▸ What is required:
The whole listing should come back exactly as written, except for the pictures.
Segment Start: Provided material
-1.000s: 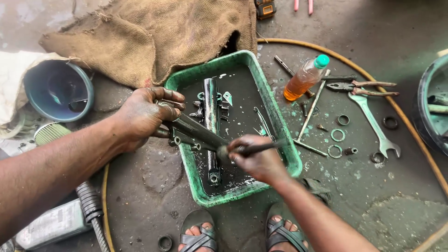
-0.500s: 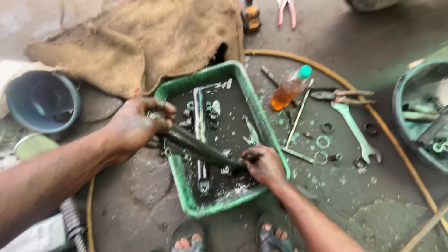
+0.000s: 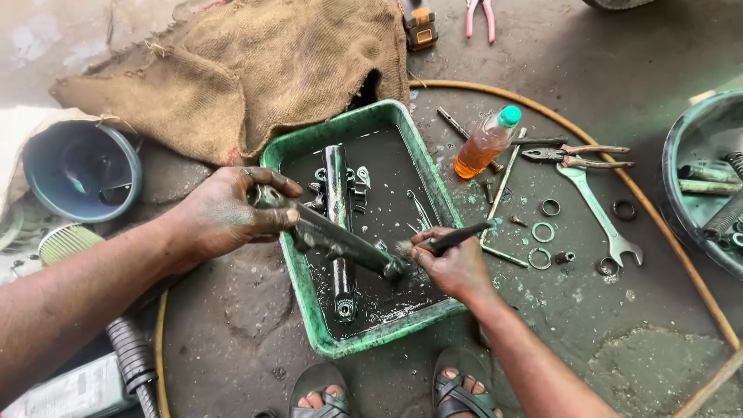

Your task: Cleaning and inspecting internal components of motorcycle front forks using a brush and cleaning fluid.

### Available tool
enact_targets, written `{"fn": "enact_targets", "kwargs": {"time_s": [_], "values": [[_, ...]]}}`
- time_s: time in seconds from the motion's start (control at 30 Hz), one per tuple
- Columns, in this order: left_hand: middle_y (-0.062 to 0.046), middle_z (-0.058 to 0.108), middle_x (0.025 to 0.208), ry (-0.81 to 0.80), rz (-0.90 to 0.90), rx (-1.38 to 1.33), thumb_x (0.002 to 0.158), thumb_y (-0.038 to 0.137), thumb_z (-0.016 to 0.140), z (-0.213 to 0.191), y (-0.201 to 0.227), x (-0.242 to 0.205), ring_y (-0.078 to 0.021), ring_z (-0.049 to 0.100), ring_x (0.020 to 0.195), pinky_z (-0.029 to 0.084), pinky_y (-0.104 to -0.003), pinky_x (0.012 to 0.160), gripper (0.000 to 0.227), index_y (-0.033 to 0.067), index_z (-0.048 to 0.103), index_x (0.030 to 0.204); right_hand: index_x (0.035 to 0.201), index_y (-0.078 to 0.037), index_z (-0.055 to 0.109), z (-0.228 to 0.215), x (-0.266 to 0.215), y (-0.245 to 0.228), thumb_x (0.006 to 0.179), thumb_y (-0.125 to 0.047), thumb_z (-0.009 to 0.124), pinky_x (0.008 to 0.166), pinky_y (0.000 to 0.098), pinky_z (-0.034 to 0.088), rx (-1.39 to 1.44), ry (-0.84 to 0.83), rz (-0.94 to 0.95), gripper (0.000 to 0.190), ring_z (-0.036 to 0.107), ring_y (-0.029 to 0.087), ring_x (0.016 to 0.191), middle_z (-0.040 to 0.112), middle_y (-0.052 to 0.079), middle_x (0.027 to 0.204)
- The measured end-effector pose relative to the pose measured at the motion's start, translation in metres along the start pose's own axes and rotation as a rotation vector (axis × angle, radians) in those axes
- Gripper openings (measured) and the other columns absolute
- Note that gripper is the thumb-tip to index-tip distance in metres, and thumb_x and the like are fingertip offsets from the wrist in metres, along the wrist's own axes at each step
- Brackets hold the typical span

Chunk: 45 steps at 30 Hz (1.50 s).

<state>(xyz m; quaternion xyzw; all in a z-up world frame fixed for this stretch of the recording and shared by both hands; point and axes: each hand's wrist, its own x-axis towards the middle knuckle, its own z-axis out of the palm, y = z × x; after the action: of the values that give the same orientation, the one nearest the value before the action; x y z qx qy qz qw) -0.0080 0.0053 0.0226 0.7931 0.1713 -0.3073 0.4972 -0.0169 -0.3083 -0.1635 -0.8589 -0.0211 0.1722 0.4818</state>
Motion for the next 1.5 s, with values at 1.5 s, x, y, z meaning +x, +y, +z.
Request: {"fn": "enact_targets", "kwargs": {"time_s": [1.5], "values": [[-0.015, 0.072, 0.063, 0.267, 0.173, 0.941, 0.097, 0.056, 0.049, -0.015, -0.003, 0.013, -0.0319, 0.077, 0.072, 0.061, -0.046, 0.077, 0.055, 0.0090, 0.074, 0.111, 0.104, -0.012, 0.082, 0.026, 0.036, 0.019, 0.086, -0.023, 0.074, 0.085, 0.0310, 0.060, -0.119, -0.021, -0.069, 0.022, 0.078, 0.016, 0.090, 0.081, 0.005, 0.103]]}}
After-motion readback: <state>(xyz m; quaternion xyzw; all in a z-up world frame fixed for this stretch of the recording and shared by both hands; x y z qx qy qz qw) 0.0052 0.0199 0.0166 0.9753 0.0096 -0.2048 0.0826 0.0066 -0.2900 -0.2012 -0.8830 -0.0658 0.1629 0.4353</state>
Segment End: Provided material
▸ Expected answer:
-1.000s: 
-0.500s: 
+0.000s: 

Your task: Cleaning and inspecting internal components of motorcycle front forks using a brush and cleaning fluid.

### Available tool
enact_targets, written `{"fn": "enact_targets", "kwargs": {"time_s": [_], "values": [[_, ...]]}}`
- time_s: time in seconds from the motion's start (control at 30 Hz), one per tuple
- Columns, in this order: left_hand: middle_y (-0.062 to 0.046), middle_z (-0.058 to 0.108), middle_x (0.025 to 0.208), ry (-0.81 to 0.80), rz (-0.90 to 0.90), rx (-1.38 to 1.33), thumb_x (0.002 to 0.158), thumb_y (-0.038 to 0.137), thumb_z (-0.016 to 0.140), z (-0.213 to 0.191), y (-0.201 to 0.227), x (-0.242 to 0.205), ring_y (-0.078 to 0.021), ring_z (-0.049 to 0.100), ring_x (0.020 to 0.195), pinky_z (-0.029 to 0.084), pinky_y (-0.104 to -0.003), pinky_x (0.012 to 0.160), gripper (0.000 to 0.227), index_y (-0.033 to 0.067), index_z (-0.048 to 0.103), index_x (0.030 to 0.204); right_hand: index_x (0.035 to 0.201), index_y (-0.078 to 0.037), index_z (-0.055 to 0.109), z (-0.228 to 0.215), x (-0.266 to 0.215), y (-0.245 to 0.228), thumb_x (0.006 to 0.179), thumb_y (-0.125 to 0.047), thumb_z (-0.009 to 0.124), pinky_x (0.008 to 0.166), pinky_y (0.000 to 0.098), pinky_z (-0.034 to 0.088), rx (-1.39 to 1.44), ry (-0.84 to 0.83), rz (-0.94 to 0.95), gripper (0.000 to 0.190), ring_z (-0.036 to 0.107), ring_y (-0.029 to 0.087), ring_x (0.016 to 0.191), middle_z (-0.040 to 0.112), middle_y (-0.052 to 0.079), middle_x (0.027 to 0.204)
- The measured end-effector pose relative to the pose measured at the motion's start, translation in metres along the start pose's own axes and rotation as a rotation vector (axis × angle, radians) in those axes
- Gripper openings (measured) and the other columns absolute
- Note that gripper is the thumb-tip to index-tip distance in metres, and thumb_x and the like are fingertip offsets from the wrist in metres, along the wrist's own axes at each step
- Brackets hold the typical span

Chunk: 45 steps at 30 Hz (1.50 s).

<state>(xyz m; quaternion xyzw; all in a z-up world frame fixed for this stretch of the recording and shared by both hands; point and axes: each hand's wrist, its own x-axis towards the middle knuckle, its own z-axis out of the palm, y = z × x; after the action: of the values that give the same orientation, the one nearest the value before the action; x y z qx qy qz qw) -0.0080 0.0053 0.0226 0.7931 0.1713 -0.3073 0.4972 -0.0169 -0.3083 -0.1635 -0.8589 -0.0211 0.1722 0.4818</state>
Motion for the next 1.5 s, with values at 1.5 s, x, y, z meaning +x, +y, +z.
Request: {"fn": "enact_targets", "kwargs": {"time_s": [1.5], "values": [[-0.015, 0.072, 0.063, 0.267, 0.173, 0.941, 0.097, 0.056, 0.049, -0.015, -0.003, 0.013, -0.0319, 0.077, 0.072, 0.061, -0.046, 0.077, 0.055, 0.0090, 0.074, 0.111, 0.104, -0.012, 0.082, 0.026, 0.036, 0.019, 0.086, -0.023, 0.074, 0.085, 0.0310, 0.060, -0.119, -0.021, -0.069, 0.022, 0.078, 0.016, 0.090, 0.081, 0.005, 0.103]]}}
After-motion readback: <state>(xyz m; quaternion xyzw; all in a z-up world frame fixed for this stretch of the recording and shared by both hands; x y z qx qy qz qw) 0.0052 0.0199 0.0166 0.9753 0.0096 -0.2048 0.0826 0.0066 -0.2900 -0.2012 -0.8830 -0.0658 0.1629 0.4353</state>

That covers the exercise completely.